* **TASK**
Please output the data below exactly as given, starting at its first line and stopping after the line that contains "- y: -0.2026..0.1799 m".

* **DATA**
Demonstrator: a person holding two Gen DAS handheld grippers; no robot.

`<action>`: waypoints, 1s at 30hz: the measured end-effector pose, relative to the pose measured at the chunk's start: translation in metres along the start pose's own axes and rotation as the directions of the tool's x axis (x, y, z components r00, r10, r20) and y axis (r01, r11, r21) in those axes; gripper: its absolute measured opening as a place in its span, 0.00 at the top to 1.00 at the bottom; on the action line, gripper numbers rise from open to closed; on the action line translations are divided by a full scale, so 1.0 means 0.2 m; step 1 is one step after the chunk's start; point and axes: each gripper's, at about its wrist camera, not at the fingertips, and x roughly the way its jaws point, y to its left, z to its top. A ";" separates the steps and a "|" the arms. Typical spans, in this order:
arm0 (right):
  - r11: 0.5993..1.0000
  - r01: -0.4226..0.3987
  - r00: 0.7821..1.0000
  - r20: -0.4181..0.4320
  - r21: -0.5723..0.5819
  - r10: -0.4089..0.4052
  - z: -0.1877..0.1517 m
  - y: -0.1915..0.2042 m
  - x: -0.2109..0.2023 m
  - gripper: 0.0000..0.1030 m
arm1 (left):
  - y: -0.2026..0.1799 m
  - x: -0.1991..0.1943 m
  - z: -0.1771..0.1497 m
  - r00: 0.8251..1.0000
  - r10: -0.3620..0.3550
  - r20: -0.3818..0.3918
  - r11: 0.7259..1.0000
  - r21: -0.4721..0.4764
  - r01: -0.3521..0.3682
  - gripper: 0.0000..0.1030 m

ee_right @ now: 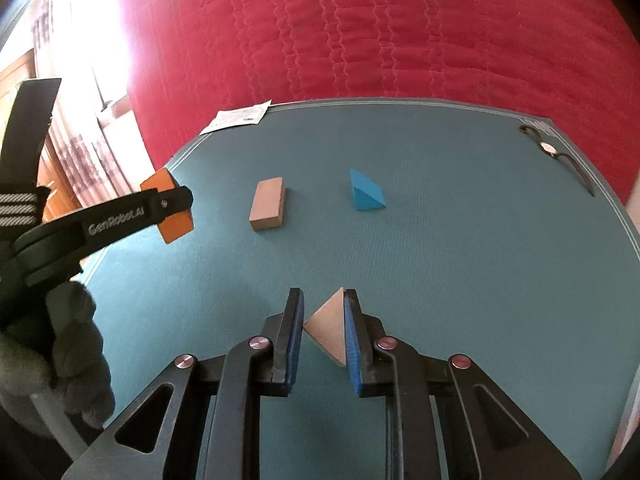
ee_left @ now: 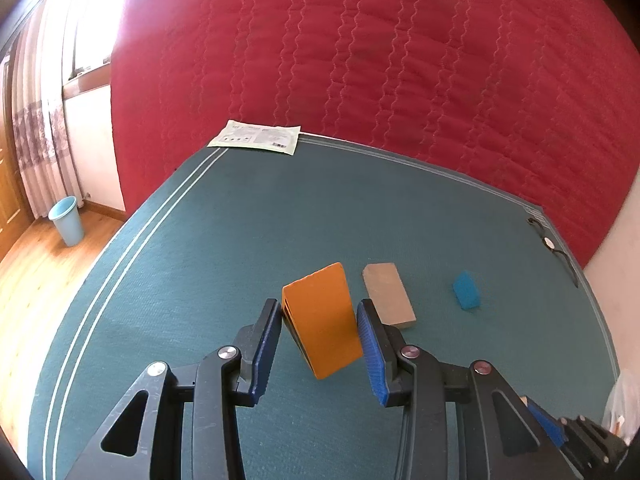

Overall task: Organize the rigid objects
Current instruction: 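Carry tan triangle into basin and open right gripper while left holds orange wedge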

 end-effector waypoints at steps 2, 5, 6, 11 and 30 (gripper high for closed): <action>1.000 0.003 1.000 0.004 0.008 -0.003 -0.02 -0.01 -0.03 0.80 | 0.00 -0.01 0.00 1.000 -0.003 0.005 1.000 0.003 0.003 0.60; 1.000 0.003 1.000 0.020 0.029 -0.003 -0.04 -0.04 -0.10 0.81 | -0.02 -0.02 0.00 1.000 -0.010 0.011 1.000 0.009 0.010 0.60; 0.999 0.003 1.000 0.028 0.035 -0.004 -0.05 -0.05 -0.13 0.80 | -0.03 -0.03 0.00 1.000 -0.013 0.013 1.000 0.012 0.013 0.60; 0.998 0.017 0.998 0.061 0.059 -0.021 -0.07 -0.10 -0.24 0.81 | -0.07 -0.05 -0.01 0.999 -0.034 0.022 0.999 0.036 0.034 0.60; 0.944 0.210 0.963 0.115 0.253 -0.245 -0.25 -0.57 -0.64 0.81 | -0.24 -0.15 -0.09 0.994 -0.100 0.044 0.987 0.129 0.093 0.60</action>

* **OUTPUT OF THE EXERCISE**
Demonstrator: a person holding two Gen DAS handheld grippers; no robot.

`<action>`: waypoints, 1s at 30hz: the measured end-effector pose, relative to the pose measured at the chunk's start: translation in metres along the start pose's own axes and rotation as the directions of the tool's x axis (x, y, z components r00, r10, r20) and y axis (r01, r11, r21) in those axes; gripper: its absolute measured opening as a place in its span, 0.00 at the top to 1.00 at the bottom; on the action line, gripper numbers rise from open to closed; on the action line translations are divided by a full scale, so 1.0 means 0.2 m; step 1 is one step after the chunk's start; point and axes: each gripper's, at about its wrist camera, not at the fingertips, and x roughly the way its jaws point, y to its left, z to its top. A ";" separates the steps and a "|" the arms. Typical spans, in this order:
arm0 (right):
  - r11: 0.5993..1.0000
  - r01: -0.4226..0.3987
  - r00: 0.7821..1.0000
  - r20: -0.4181..0.4320
  - r21: -0.5723..0.5819
  - r10: -0.4089..0.4052
  - z: -0.1877..0.1517 m
  - y: -0.1915..0.2042 m
  - x: -0.2109..0.2023 m
  - gripper: 0.0000..0.1030 m
arm1 (left):
  - y: -0.2026..0.1799 m

This answer is now finished.